One Day at a Time

I remember in the hospital asking my mother in law what I was supposed to do now – how was I supposed to get through this? Her answer to me: one day at a time.

My family flew back to the states on Monday, leaving me alone in my home – a welcome change from the constant business after Terry’s death. The space has allowed me to begin to grieve properly. It is painful, yet cathartic at the same time. In order to get through each day – which often feels like too much – I give myself one reason to get out of the house each day. Some reasons come up naturally – last Monday I had to go to the bank to close some accounts, Friday I had to go to the vet, etc. Today – a lazy Sunday – my goal for the day was to walk across town to Starbucks for a pumpkin spice latte.

PSL
photo credit: julochka via photopin cc

I can happily say that today I’ve met my goal. While a pumpkin spice latte might not sound like much, it is a huge ordeal to walk through town these days. It’s an absolute minefield walking through town on my own, but something that I feel needs to be done. I don’t know why. It’s an experience similar to Frogger wherein I have to avoid happy couples who remind me of what I once had, families with children who remind me of what I will never get to have with Terry, elderly couples out for walks that Terry and I used to aspire to be like, people that I know who I desperately want to talk to, but can’t think of anything to say so I just look down and walk past, previous students who knew me when I was happily married, etc. The only people I can pass without wincing are single women like myself and people who are already sitting outside of bars at 10:00 on a Sunday morning.

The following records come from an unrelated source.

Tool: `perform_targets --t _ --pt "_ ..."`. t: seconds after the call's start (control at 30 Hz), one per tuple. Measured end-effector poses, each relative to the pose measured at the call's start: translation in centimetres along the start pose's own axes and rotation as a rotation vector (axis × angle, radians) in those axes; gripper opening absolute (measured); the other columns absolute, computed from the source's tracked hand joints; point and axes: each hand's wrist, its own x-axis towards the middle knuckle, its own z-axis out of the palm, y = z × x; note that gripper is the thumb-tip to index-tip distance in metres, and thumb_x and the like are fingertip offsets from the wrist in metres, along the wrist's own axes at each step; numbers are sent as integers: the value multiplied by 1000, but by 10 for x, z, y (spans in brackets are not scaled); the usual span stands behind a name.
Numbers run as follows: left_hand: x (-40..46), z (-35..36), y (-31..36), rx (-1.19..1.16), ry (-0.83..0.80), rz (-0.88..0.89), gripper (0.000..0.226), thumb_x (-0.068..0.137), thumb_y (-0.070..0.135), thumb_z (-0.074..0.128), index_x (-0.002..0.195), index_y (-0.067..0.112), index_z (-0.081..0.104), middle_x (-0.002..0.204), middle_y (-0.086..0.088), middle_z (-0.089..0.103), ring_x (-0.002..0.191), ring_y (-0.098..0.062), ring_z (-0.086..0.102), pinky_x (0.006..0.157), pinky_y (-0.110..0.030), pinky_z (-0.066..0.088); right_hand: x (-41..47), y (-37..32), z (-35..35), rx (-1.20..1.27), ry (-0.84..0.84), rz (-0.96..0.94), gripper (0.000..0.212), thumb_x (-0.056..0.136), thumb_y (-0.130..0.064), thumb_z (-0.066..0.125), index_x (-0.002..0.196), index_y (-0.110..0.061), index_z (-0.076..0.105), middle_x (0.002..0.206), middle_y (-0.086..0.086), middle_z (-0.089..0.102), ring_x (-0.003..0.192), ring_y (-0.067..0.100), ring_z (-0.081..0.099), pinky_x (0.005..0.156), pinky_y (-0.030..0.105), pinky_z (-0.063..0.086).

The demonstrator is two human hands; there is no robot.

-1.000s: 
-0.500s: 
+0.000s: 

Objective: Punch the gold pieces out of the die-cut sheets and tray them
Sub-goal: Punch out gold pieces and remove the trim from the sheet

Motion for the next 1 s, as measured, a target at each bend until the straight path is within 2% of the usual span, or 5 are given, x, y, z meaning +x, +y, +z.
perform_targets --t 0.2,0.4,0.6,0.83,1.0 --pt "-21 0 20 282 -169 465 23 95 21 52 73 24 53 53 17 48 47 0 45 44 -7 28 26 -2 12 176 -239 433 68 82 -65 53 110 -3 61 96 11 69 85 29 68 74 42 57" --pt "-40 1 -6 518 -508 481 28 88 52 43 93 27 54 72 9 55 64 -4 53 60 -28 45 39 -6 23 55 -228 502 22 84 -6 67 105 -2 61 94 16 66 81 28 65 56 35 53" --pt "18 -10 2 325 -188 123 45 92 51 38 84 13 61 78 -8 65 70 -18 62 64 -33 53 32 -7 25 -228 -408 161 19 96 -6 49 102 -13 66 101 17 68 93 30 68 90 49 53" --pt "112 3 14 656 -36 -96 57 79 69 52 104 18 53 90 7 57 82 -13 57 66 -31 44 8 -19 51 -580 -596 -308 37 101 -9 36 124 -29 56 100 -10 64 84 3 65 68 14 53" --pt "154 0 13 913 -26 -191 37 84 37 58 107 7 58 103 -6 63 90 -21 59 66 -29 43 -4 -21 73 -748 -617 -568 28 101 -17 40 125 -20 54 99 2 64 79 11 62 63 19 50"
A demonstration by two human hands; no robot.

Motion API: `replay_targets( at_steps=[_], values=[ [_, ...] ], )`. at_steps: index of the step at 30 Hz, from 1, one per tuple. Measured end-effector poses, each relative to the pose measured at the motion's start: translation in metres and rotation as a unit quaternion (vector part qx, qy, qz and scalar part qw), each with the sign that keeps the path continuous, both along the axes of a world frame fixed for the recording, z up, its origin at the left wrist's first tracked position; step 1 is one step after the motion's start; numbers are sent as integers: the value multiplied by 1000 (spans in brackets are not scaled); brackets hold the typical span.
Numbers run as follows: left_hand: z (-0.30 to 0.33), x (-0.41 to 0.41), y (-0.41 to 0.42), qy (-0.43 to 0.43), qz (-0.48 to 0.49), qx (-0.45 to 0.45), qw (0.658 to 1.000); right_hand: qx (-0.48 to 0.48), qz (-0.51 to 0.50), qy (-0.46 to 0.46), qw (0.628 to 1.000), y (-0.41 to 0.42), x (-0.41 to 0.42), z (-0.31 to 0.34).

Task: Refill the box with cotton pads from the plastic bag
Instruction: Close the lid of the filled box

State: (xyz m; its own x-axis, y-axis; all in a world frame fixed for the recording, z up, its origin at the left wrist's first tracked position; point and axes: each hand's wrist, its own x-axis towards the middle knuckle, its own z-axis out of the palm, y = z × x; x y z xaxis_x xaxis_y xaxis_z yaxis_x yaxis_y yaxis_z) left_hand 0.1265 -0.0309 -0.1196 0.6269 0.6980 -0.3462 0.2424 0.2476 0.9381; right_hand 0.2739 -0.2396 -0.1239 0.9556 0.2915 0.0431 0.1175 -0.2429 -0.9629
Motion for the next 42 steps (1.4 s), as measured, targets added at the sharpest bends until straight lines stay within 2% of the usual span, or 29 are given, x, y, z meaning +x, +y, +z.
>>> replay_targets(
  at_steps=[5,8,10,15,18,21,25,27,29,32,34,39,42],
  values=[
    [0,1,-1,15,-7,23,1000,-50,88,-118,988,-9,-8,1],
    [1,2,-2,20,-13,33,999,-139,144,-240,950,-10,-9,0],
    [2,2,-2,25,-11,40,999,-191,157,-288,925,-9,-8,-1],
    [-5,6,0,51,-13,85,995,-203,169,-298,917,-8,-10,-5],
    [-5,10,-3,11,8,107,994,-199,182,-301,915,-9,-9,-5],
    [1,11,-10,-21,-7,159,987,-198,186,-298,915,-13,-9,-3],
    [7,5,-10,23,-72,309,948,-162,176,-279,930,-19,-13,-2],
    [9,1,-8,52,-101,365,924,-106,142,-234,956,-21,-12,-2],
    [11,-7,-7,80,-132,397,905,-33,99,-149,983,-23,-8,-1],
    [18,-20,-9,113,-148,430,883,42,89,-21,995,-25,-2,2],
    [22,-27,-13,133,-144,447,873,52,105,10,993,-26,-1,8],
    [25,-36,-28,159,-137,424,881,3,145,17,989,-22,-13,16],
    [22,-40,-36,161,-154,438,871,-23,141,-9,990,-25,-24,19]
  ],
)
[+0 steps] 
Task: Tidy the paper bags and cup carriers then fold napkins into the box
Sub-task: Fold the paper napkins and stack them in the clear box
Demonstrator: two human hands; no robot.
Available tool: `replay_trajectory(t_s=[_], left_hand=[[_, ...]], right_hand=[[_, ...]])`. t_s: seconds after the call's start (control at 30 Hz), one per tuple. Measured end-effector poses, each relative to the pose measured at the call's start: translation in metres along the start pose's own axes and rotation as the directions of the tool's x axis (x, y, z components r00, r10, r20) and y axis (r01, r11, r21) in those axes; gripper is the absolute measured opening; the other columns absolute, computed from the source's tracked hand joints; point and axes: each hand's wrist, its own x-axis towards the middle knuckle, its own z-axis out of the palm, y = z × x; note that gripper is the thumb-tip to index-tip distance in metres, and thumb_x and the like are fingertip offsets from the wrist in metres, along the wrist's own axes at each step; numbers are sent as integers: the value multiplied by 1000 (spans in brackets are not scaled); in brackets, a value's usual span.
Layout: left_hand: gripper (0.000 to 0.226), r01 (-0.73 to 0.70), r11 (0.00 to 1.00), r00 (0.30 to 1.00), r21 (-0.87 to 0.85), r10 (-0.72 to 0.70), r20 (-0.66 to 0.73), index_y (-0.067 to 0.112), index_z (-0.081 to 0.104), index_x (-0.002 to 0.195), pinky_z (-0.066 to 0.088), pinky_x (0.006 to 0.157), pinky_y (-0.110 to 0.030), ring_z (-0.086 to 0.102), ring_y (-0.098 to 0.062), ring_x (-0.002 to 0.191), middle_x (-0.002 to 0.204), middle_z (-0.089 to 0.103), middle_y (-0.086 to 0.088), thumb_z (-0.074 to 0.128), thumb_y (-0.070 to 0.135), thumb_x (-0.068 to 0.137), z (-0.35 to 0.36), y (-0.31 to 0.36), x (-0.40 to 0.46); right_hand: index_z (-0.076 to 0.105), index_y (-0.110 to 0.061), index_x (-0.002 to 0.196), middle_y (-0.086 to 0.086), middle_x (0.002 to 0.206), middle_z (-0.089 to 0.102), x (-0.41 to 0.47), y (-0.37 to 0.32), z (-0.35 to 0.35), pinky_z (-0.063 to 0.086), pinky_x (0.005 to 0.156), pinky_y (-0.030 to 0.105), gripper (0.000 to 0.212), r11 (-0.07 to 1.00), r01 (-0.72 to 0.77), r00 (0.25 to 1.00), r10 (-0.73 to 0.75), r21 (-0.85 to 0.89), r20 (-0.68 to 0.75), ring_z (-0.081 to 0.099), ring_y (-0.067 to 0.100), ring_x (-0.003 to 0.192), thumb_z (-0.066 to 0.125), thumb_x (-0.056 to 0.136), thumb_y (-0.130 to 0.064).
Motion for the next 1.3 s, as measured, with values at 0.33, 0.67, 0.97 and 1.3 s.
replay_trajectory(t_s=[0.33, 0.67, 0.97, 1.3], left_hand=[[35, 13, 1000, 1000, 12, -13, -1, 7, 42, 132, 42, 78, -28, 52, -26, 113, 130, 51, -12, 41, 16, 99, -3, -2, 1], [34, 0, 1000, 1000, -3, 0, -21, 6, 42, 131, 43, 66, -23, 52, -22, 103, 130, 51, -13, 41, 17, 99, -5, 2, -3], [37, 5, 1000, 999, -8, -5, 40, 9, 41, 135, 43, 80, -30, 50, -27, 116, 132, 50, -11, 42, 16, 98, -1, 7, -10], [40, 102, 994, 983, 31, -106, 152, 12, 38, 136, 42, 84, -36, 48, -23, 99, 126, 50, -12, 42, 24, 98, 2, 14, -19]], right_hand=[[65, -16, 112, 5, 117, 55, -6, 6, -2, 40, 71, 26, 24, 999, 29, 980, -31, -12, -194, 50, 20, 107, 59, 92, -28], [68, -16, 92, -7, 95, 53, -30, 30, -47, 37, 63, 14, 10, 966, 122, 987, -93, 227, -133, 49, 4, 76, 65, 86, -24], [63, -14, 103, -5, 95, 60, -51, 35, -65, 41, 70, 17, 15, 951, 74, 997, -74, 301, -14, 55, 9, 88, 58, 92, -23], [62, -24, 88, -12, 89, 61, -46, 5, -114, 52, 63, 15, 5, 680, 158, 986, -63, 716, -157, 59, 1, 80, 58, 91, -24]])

I did it. Today I experienced all of the hurt that comes with walking through town and I got myself a cup of coffee. While at Starbucks, I bumped into a previous acquaintance who asked what I was doing these days. I smiled and talked about teaching French and Spanish and lied and said that I was doing well. It was nice to pretend to be my normal self, if only for a moment. It gives me hope that someday I will be able to say that I am doing well and not be lying.